In making these references to the writings of the gifted Bavarian Professor, it is proper to add that much more has been adopted from them in subsequent portions of the present work. This was done, however, long before the occurrence of the stirring events in which that eminent theologian occupies so prominent a position, and which, if there is an esoteric doctrine contained within his remarkable productions, as they may see who can read between the lines,—will eventually occasion a far greater revolution within Christendom than did the Reformation of his countryman Luther.

Some striking illustrations of the views here entertained are furnished by the career of the European settlers in North America and their descendants, and, indeed, by that of all colonists in new countries. Though individually they may have acquired but little scientific or practical knowledge before leaving the mother country, they are nevertheless the offspring of a civilized people; and, with the example of their ancestors before them, they have set to work to provide for their own wants and then to minister to those of others, through the development of the faculties innate in them as members of the parent society. The growth of such a people, rich in genius and in resources, and possessed of an imagination more vivid because of the absence of regular cultivation, taking up every thing in its turn and frequently out of its turn, cannot but be most rapid; and the result is seen, not only in their scientific and artistic works, but in the invention and manufacture of numerous articles for domestic and social use, similar in general character to those of the Old World, but often widely different in form and in the mode of application, as instanced in the notions' brought to the markets of Europe from the United States. The same intellectual powers, finding such unbounded scope for their exercise, are led to the

conception of the most fantastic novelties, the performance of the most audacious experiments, the expression of the most eccentric opinions, the promulgation of the most extravagant doctrines; as is evidenced in the religious and socialistic sects-Shakers, Mormons, Spiritualists, Free Lovers, and others, whose names are legion-which, developed from and mixed up with their originals after a marvellous fashion far beyond the experience of any other modern nation, pervade and agitate society.

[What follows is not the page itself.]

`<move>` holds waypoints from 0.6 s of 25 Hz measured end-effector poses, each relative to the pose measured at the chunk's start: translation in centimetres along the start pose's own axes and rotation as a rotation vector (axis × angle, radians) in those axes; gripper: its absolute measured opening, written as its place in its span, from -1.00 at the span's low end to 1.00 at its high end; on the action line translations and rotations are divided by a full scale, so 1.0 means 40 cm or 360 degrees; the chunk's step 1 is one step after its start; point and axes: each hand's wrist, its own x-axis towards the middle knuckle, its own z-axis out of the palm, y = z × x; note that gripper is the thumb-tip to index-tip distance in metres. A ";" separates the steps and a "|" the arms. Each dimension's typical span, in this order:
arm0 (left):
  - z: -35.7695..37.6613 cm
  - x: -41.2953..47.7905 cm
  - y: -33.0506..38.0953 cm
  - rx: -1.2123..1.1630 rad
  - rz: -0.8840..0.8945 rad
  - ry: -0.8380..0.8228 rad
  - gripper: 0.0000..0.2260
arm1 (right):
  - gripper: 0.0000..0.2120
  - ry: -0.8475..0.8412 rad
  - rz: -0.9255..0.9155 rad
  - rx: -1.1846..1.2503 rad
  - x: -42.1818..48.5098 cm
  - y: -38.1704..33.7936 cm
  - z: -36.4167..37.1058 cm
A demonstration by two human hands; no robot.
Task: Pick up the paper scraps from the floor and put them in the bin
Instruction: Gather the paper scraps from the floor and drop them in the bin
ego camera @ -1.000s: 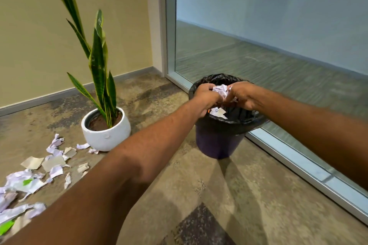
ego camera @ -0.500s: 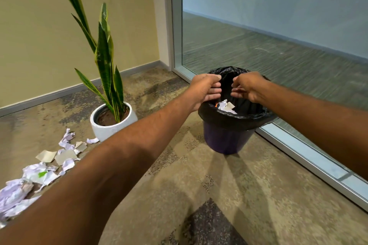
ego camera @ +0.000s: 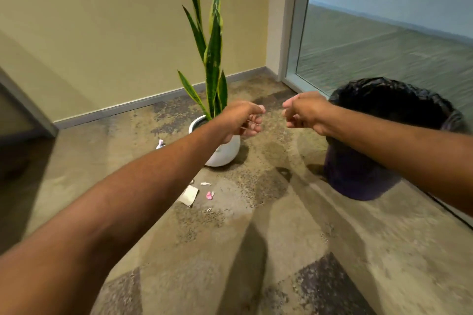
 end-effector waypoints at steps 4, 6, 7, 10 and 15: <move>-0.193 -0.050 -0.140 0.0292 -0.0160 0.0135 -0.84 | -0.74 -0.0291 0.0056 -0.0212 0.001 0.048 0.193; -0.277 -0.076 -0.223 0.0531 -0.0228 0.0141 -0.81 | -0.69 -0.0436 0.0067 -0.0313 0.006 0.083 0.288; -0.313 -0.086 -0.262 0.0741 -0.0246 0.0137 -0.77 | -0.66 -0.0505 0.0060 -0.0364 0.008 0.106 0.331; -0.401 -0.106 -0.362 0.1576 -0.0190 0.0031 -0.42 | -0.55 -0.0678 -0.0003 -0.0651 0.020 0.192 0.455; -0.453 -0.103 -0.517 0.1906 -0.0529 0.0027 0.10 | -0.26 -0.0944 -0.0234 -0.1438 0.028 0.331 0.608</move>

These giants of the New World enjoy, in their vast and still, in great part, unoccupied continent, ample space wherein to stretch themselves physically, and free scope for their exuberant mental energy; in which respect they have an incalculable advantage over their more stunted kinsmen in the Old World. The latter, cooped up within narrow and unexpansive limits, living in a tainted atmosphere, both physical and moral, and bound around by traditions and conventionalities, add to the other vices generated among masses of population, the greatest of all the curses of an artificial and (as it is called) highly civilized society, namely cant and hypocrisy. The former, daring, energetic, unscrupulous, and unrestrained by forms, bear well in mind the words of the Preacher," Whatever thy hand findeth to do, do it with thy might;" and in acting up to this precept they care but little for what may be said or thought of the way in which they do so.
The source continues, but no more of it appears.